▶ _About this task_: Output every line below exactly.

▶ _Recorded data_:
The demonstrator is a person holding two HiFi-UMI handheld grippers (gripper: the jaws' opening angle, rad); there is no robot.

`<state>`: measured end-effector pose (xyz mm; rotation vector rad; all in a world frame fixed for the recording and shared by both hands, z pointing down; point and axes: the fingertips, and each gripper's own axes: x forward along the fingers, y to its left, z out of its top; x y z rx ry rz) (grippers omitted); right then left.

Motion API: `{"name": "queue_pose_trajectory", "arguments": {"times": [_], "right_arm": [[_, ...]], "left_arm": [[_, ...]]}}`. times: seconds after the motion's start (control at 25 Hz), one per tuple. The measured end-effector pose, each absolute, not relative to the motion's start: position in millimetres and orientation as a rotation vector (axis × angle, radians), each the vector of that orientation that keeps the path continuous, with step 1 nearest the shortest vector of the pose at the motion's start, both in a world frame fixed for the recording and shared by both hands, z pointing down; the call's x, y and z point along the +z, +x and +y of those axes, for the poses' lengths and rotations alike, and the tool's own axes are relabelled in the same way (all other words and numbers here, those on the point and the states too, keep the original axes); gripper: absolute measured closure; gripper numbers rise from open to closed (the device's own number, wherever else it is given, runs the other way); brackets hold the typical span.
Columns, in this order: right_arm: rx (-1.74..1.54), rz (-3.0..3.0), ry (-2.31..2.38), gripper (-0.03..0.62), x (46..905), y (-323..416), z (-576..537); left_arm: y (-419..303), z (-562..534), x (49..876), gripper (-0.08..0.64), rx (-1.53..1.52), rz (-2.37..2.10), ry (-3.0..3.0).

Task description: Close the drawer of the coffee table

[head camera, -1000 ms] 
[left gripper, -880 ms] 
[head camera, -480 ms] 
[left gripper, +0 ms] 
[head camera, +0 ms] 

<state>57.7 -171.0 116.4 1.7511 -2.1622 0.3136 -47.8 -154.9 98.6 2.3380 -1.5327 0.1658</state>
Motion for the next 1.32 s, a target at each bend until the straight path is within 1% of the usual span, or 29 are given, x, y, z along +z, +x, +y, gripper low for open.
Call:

▶ _Result_:
The demonstrator is a person holding two HiFi-UMI handheld grippers (gripper: the jaws' opening angle, rad); there is no robot.

`<state>`: measured end-effector pose (xyz mm; rotation vector rad; all in a world frame fixed for the recording and shared by both hands, z pointing down; point and axes: the fingertips, and each gripper's own axes: x forward along the fingers, y to its left, z out of its top; x y z rx ry rz) (grippers omitted); right then left.

Motion API: `{"name": "queue_pose_trajectory", "arguments": {"times": [_], "right_arm": [[_, ...]], "left_arm": [[_, ...]]}}`. times: seconds after the motion's start (control at 25 Hz), one per tuple. The measured end-effector pose, each absolute, not relative to the motion's start: position in millimetres and orientation as a rotation vector (axis × angle, radians), each the vector of that orientation that keeps the path continuous, with step 1 nearest the shortest vector of the pose at the motion's start, both in a world frame fixed for the recording and shared by both hands, z pointing down; the call's x, y and z point along the +z, +x and +y of those axes, for the poses' lengths and rotations alike, and the tool's own axes are relabelled in the same way (all other words and numbers here, those on the point and the states too, keep the original axes); gripper: absolute measured closure; gripper numbers rise from open to closed (the device's own number, wherever else it is given, runs the other way); brackets hold the typical span.
Columns, in this order: right_arm: rx (-1.74..1.54), rz (-3.0..3.0), ry (-2.31..2.38), gripper (-0.03..0.62), x (46..905), y (-323..416), z (-576..537); left_arm: y (-419..303), z (-562..534), x (49..876), gripper (-0.08..0.64), rx (-1.53..1.52), rz (-2.37..2.10), ry (-3.0..3.0).

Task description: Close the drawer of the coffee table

[head camera, -1000 ms] 
[left gripper, -880 ms] 
[head camera, -480 ms] 
[left gripper, +0 ms] 
[head camera, +0 ms] 

<state>57.7 -171.0 116.4 1.7511 -2.1622 0.3136 -47.8 -154.9 98.6 2.3380 -1.5327 0.1658</state>
Motion for the next 1.32 s, a target at each bend until the straight path is within 1% of the usual span, or 29 are given, x, y, z along +z, +x, +y, gripper low for open.
Call:

That finishes the exercise.